Researchers detect security problems under the spandex hood of automobile apps, Ars Technica
Biz & IT / Information Technology
Kaspersky researchers find Android apps for connected cars soft targets for hackers.
by Sean Gallagher – Feb 17, two thousand seventeen 6:29 pm UTC
In a presentation at this week’s RSA security conference in San Francisco, researchers from Kaspersky Labs exposed more bad news for the Internet of drivable things—connected cars. Malware researchers Victor Chebyshev and Mikhail Kuzin examined seven Android apps for connected vehicles and found that the apps were ripe for malicious exploitation. Six of the applications had unencrypted user credentials, and all of them had little in the way of protection against reverse-engineering or the injection of malware into apps.
The security vulnerabilities of connected cars have been a hot topic at security conferences for the past few years—particularly after researchers Charlie Miller and Chris Valasek demonstrated that they could control many of the functions of a Jeep Grand Cherokee (including its brakes and steering) remotely through the vehicle’s built-in cellular data connection. There have also been repeated demonstrations of vulnerabilities in how the mobile applications from various connected vehicle services connect to vehicles, such as Sammy Kamkar’s demonstration of intercepting data from the mobile app for GM’s OnStar.

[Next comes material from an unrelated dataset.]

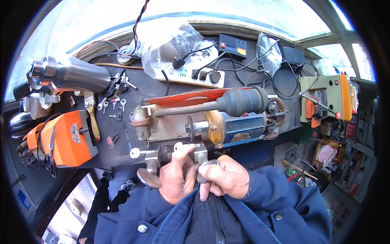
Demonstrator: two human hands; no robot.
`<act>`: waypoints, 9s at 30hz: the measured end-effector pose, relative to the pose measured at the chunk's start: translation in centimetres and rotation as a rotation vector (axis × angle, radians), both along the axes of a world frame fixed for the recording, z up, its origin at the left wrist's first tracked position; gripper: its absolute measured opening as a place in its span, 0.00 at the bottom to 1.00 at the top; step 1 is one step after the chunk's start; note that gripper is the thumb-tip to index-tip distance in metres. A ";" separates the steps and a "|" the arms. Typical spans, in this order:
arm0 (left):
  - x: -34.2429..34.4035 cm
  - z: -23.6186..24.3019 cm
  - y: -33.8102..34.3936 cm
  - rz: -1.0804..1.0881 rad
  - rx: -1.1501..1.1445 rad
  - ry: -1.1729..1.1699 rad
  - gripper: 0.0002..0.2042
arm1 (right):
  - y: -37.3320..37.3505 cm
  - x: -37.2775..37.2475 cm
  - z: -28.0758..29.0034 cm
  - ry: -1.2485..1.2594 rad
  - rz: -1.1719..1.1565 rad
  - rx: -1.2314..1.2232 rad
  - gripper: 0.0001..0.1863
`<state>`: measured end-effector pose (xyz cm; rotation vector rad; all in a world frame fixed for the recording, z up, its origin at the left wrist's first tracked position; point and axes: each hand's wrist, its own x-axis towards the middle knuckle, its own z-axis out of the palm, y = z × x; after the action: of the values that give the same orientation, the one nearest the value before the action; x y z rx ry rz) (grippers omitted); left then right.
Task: The person secures a key in a key-cutting machine, grinds its profile against a rotating wheel, and repeatedly checks the cut by comparing it to the original key. After finishing, the person hands the duplicated key to a customer.
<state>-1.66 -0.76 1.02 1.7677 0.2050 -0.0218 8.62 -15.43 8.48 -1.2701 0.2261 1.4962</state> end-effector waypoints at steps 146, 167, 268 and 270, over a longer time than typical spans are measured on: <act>-4.0 -8.7 19.6 0.281 0.916 0.164 0.05 | 1.7 -8.8 3.1 -0.449 -0.078 0.130 0.16; -4.8 -6.1 19.7 0.236 0.737 -0.063 0.10 | 4.5 -10.8 2.2 -0.464 -0.110 0.096 0.14; -3.6 0.3 1.4 0.352 -1.039 0.383 0.13 | -1.2 -2.1 -3.1 0.341 -0.460 0.455 0.38; -3.5 0.3 1.2 0.375 -1.005 0.393 0.14 | -1.1 -2.1 -3.1 0.352 -0.459 0.438 0.38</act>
<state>-5.18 0.47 1.28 0.6922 0.6766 -0.1712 6.56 -16.56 5.40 -0.5527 0.3689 1.2655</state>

The vulnerabilities looked at by the Kaspersky researchers focused not on vehicle communication, but on the Android apps associated with the services and the potential for their credentials to be hijacked by malware if a car proprietor’s smartphone is compromised. Chebyshev and Kuzin wrote:
Theoretically, after stealing credentials, an evildoer will be able to build up control of the car, but this does not mean that the criminal is capable of simply driving off with it. The thing is, a key is needed for a car in order for it to begin moving. Therefore, after accessing the inwards of a car, car thieves use a programming unit to write a fresh key into the car’s on-board system. Now, let us recall that almost all of the described apps permit for the doors to be unlocked, that is, deactivation of the car’s alarm system. Thus, an evildoer can covertly and quickly perform all of the deeds in order to steal a car without cracking or drilling anything.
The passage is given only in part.